Quell'“omicidio simbolico” di Israele
L’America esce dall’Unesco, ma l’occidente l’aveva già abbandonata a chi impicca e rade al suolo
“Qui si attaccano i valori fondamentali dell’occidente”, disse Jean Gerard, ambasciatrice americana all’Unesco, nell’annunciare nel 1984 la decisione degli Stati Uniti di uscire dall’agenzia dell’Onu per la cultura. Sono trascorsi più di trent’anni e la scena si è ripetuta giovedì, quando il dipartimento di stato ha certificato all’Unesco la decisione di uscire e di diventare “osservatore” – la stessa cosa, sempre giovedì, l’ha fatta Israele, annunciando l’uscita dall’Unesco. Una decisione che, dicono a Washington, “non è stata presa a cuor leggero e riflette le preoccupazioni degli Stati Uniti per il crescente arretramento dell’Unesco, per la necessità di una fondamentale riforma dell’organizzazione e per i suoi persistenti pregiudizi anti Israele”.
All’epoca in cui Ronald Reagan e Margaret Thatcher abbandonarono l’Unesco, questa era dominata dal blocco sovietico-terzomondista e l’America accusò l’agenzia di politicizzazione, sperperi e pregiudiziali antisraeliane. Sulla scia della guerra del Kippur, per iniziativa dei paesi arabi, l’Unesco aveva escluso Israele da ogni gruppo. Nel 1984 l’America non escluse di rientrare, “se le condizioni migliorano”. Accadde soltanto nel 2002. Speriamo che stavolta lo strappo possa ricucirsi prima.
Nel 2011, già l’Amministrazione Obama aveva deciso di sospendere i fondi all’Unesco a causa dell’ingresso della “Palestina” fra i membri. All’epoca di Reagan, l’Unesco subiva il ricatto dei paesi sotto influenza sovietica, quando l’allora segretario generale dell’Unesco, il musulmano senegalese Amadou-Mahtar M’Bow, proclamava nella Ville Lumière che “i paesi del Terzo mondo sono i portatori della speranza nel pianeta”. Oggi nel board siedono 58 paesi. Di questi, secondo Freedom House, 20 sono “parzialmente liberi”, 15 “non liberi” e 23 “liberi”.
Dittature e autocrazie islamiche e africane dominano ancora la commissione mondiale delle idee (il Sudan di Omar al Bashir, ricercato per genocidio dall’Aia, siede nel board esecutivo dell’agenzia). E il sessanta per cento del bilancio finisce ancora in stipendi.
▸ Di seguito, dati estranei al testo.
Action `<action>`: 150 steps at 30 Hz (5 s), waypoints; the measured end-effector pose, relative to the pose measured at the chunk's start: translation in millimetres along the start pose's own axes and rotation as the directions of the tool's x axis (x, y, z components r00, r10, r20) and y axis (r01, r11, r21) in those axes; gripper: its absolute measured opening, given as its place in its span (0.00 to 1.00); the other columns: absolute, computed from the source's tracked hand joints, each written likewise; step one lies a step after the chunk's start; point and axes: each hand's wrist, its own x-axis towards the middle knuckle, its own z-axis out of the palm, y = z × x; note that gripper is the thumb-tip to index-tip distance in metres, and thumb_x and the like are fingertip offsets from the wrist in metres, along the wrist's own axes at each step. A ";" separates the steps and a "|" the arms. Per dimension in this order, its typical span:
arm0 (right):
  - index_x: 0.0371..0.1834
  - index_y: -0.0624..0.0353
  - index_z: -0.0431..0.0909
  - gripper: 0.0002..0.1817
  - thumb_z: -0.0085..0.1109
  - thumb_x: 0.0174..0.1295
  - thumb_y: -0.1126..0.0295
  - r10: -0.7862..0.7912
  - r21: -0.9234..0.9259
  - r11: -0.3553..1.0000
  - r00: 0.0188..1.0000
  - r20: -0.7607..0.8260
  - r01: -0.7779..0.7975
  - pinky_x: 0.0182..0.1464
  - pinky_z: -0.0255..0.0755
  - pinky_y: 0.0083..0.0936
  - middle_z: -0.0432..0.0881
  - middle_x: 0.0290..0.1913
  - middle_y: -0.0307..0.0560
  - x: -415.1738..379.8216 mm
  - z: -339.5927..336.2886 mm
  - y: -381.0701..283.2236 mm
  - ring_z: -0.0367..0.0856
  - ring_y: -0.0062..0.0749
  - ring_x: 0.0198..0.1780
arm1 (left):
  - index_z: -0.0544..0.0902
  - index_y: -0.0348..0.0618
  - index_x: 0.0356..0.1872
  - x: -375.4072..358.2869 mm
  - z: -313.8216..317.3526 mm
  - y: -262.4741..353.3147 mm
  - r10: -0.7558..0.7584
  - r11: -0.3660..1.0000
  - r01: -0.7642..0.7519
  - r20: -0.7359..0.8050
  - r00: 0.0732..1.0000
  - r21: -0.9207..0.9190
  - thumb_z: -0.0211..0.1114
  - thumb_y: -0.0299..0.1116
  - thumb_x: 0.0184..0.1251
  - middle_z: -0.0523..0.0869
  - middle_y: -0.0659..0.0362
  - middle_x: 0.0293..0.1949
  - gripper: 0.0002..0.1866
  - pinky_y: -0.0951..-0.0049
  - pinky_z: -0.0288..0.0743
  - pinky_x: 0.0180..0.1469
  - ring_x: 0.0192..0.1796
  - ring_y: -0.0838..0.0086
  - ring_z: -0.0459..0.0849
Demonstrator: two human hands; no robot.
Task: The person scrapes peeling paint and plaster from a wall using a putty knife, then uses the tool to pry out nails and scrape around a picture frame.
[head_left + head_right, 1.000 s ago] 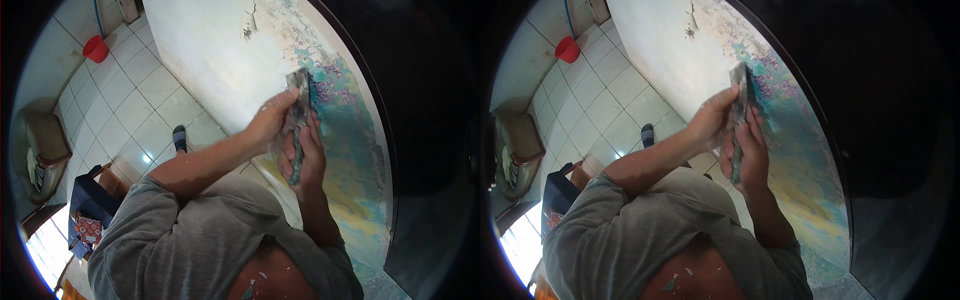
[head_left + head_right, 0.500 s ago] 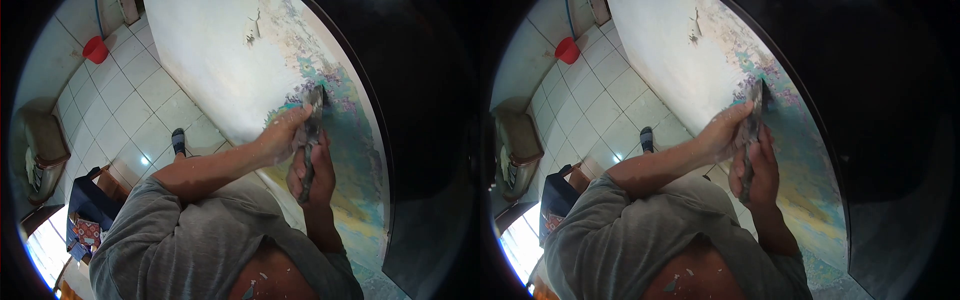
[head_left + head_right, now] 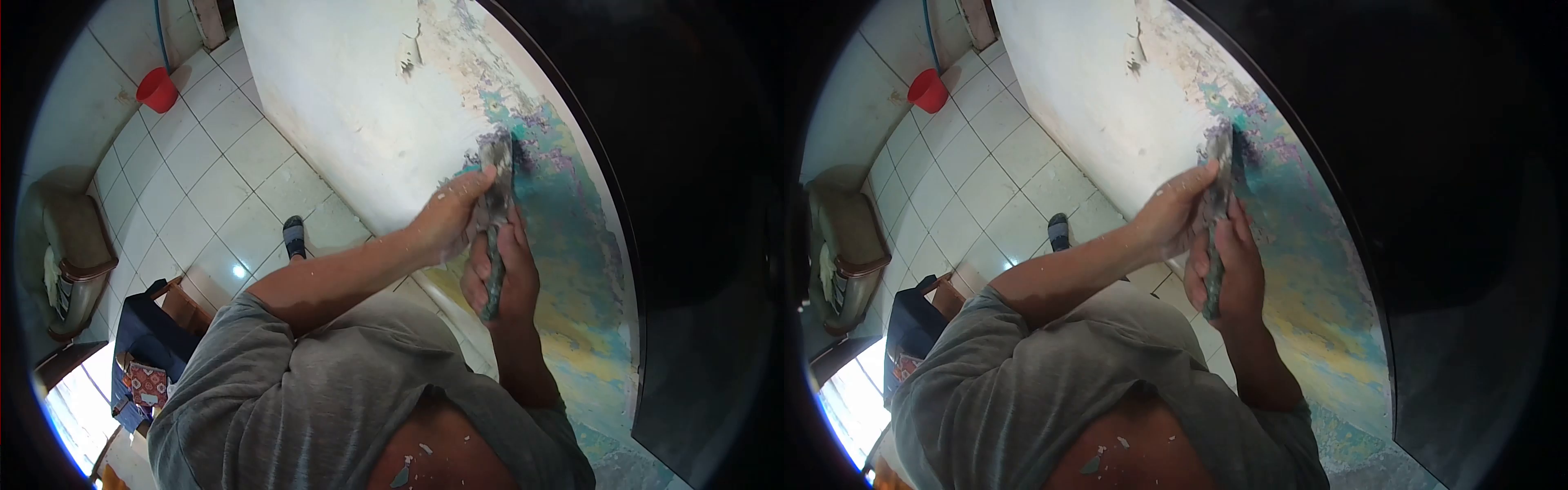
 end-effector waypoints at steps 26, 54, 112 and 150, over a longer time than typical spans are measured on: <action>0.81 0.53 0.50 0.28 0.38 0.80 0.63 0.024 -0.128 0.991 0.999 -0.041 -0.029 0.11 0.62 0.22 0.69 0.23 0.42 21.1 17.3 1.6 0.63 0.26 0.10 | 0.77 0.37 0.54 0.4 -15.1 21.5 -0.004 0.999 0.002 0.056 0.998 0.041 0.53 0.53 0.80 0.86 0.48 0.44 0.25 0.62 0.82 0.55 0.48 0.62 0.87; 0.81 0.52 0.48 0.28 0.36 0.81 0.62 -0.070 0.000 0.998 0.995 0.065 0.070 0.12 0.62 0.21 0.68 0.23 0.42 7.4 8.6 3.7 0.64 0.26 0.10 | 0.78 0.36 0.51 2.5 -10.5 13.2 -0.047 0.994 0.043 0.043 0.998 0.098 0.53 0.52 0.80 0.86 0.46 0.45 0.25 0.63 0.83 0.53 0.46 0.65 0.87; 0.69 0.57 0.63 0.23 0.39 0.80 0.53 0.014 -0.032 0.999 0.999 -0.045 -0.016 0.10 0.60 0.20 0.69 0.22 0.39 3.9 -20.9 16.5 0.64 0.23 0.10 | 0.51 0.49 0.82 -26.0 -2.5 -15.0 0.326 0.503 -0.180 0.008 0.945 0.845 0.63 0.37 0.76 0.77 0.65 0.29 0.40 0.79 0.72 0.40 0.33 0.83 0.75; 0.65 0.56 0.68 0.23 0.43 0.79 0.50 0.010 0.007 1.000 0.999 0.046 -0.010 0.10 0.59 0.20 0.71 0.21 0.37 15.8 -27.1 21.4 0.65 0.22 0.09 | 0.44 0.40 0.82 -17.6 -6.2 -15.3 0.362 0.669 -0.236 -0.031 0.932 0.705 0.59 0.36 0.79 0.79 0.63 0.33 0.41 0.82 0.75 0.38 0.34 0.83 0.77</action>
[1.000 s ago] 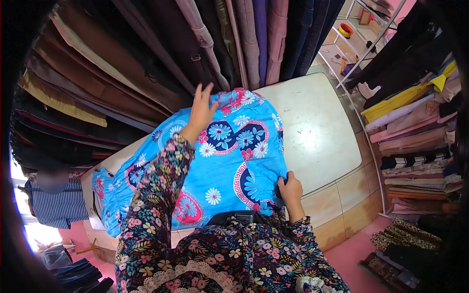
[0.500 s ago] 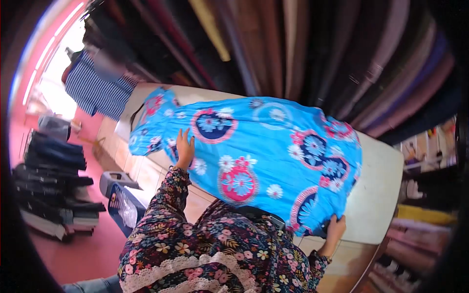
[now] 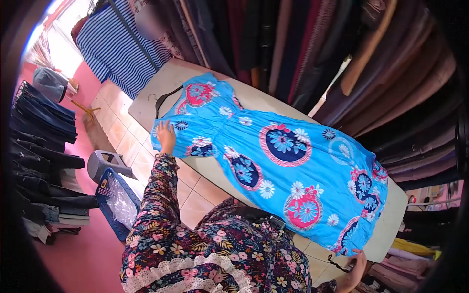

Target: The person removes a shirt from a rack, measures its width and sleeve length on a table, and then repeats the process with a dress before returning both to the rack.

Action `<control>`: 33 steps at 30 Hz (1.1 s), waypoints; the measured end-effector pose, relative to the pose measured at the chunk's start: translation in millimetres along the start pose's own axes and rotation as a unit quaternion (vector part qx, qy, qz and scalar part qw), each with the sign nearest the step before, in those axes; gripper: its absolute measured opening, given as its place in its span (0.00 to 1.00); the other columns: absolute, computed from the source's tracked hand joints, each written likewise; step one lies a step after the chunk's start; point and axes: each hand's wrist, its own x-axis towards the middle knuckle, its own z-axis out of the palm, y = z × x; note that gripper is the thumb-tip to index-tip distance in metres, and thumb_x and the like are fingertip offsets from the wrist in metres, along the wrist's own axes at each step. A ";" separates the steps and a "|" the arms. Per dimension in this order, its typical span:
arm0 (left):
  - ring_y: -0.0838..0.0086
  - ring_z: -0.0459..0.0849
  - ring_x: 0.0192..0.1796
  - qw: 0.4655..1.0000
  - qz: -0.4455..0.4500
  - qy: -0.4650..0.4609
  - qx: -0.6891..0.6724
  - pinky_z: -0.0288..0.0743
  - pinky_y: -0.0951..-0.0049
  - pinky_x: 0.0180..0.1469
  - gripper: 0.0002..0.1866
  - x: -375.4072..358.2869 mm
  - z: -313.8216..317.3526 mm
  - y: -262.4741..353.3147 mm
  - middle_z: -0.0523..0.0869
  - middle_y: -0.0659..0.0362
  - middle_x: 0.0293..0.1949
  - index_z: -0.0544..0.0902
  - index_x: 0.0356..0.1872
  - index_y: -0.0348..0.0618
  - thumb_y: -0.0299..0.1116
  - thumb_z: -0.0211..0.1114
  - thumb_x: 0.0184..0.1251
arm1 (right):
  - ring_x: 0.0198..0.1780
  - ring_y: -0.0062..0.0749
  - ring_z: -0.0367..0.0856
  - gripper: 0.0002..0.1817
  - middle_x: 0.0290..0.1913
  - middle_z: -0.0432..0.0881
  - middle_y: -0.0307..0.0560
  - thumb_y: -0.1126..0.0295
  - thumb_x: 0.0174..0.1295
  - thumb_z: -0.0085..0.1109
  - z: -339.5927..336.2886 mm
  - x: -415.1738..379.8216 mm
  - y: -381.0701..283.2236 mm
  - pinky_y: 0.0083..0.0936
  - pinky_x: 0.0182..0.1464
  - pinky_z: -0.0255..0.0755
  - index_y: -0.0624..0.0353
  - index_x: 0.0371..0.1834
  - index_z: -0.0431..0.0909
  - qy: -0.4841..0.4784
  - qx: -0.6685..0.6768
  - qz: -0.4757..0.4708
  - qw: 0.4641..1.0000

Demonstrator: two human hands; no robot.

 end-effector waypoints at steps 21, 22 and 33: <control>0.52 0.80 0.51 0.985 -0.106 -0.134 -0.011 0.73 0.61 0.54 0.25 133.1 -11.5 -58.0 0.82 0.43 0.46 0.75 0.55 0.37 0.41 0.64 0.59 | 0.30 0.19 0.74 0.12 0.29 0.79 0.41 0.69 0.66 0.46 259.3 54.5 -72.6 0.18 0.33 0.68 0.68 0.39 0.77 -0.343 0.065 0.051 0.936; 0.52 0.80 0.51 0.985 -0.105 -0.138 -0.011 0.73 0.61 0.54 0.25 137.1 -9.0 -61.6 0.82 0.43 0.46 0.75 0.55 0.37 0.41 0.64 0.59 | 0.30 0.19 0.74 0.12 0.30 0.79 0.41 0.70 0.66 0.46 269.8 51.3 -75.2 0.18 0.33 0.68 0.68 0.40 0.77 -0.350 0.043 0.054 0.934; 0.60 0.83 0.32 0.991 0.088 -0.095 -0.022 0.74 0.60 0.38 0.22 207.2 -11.6 -41.3 0.82 0.54 0.24 0.77 0.49 0.41 0.33 0.67 0.51 | 0.25 0.27 0.74 0.23 0.25 0.78 0.44 0.69 0.58 0.56 432.7 16.9 -18.8 0.25 0.28 0.65 0.49 0.59 0.73 -0.123 -0.180 -0.100 0.971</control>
L’America esce a pochi giorni dalla scelta del nuovo capo dell’Unesco, dove si profila una gara fra i due ex ministri della Cultura di Francia e Qatar, Audrey Azoulay e Hamad al Kawari. Se la più alta istanza mondiale della cultura finisse nelle mani dell’emirato qatariota, sponsor mondiale dell’islam politico (Hamas, Hezbollah, Jabat al Nusra, Talebani) e delle risoluzioni che quest’anno hanno cancellato le radici ebraiche (e cristiane) di Gerusalemme e Hebron, l’Unesco invierebbe all’America il segnale che la situazione non è recuperabile, ma anche che l’abbandono dell’Unesco da parte dell’occidente ai “non allineati” e alla mezzaluna, gli stati che impiccano, mutilano e spalleggiano chi ha raso al suolo Palmira, si era già consumato da tempo.
Un anno fa, lo scrittore algerino Boualem Sansal al convegno del Foglio a Roma disse che l’Unesco aveva compiuto un “omicidio simbolico”: “Sta dicendo che gli ebrei non hanno nulla a che fare con Israele, vengono da altrove, torneranno lì”. Con una simile agenzia dell’Onu non dialoghi, gli chiudi i rubinetti, lo intimorisci, lo metti all’angolo e speri che rinsavisca, smettendo di essere quella che Jean-François Revel definì “l’internazionale della menzogna”. Una bugia, ripetuta molte volte, finisce per diventare verità, diceva il ministro della Propaganda nazista Goebbels. Di bugie, su Israele, l’Unesco ne ha dette tante, troppe. E il terreno che le accoglie è sempre più fertile e una bugia va tagliata prima che, una volta ben radicata, diventi una quercia.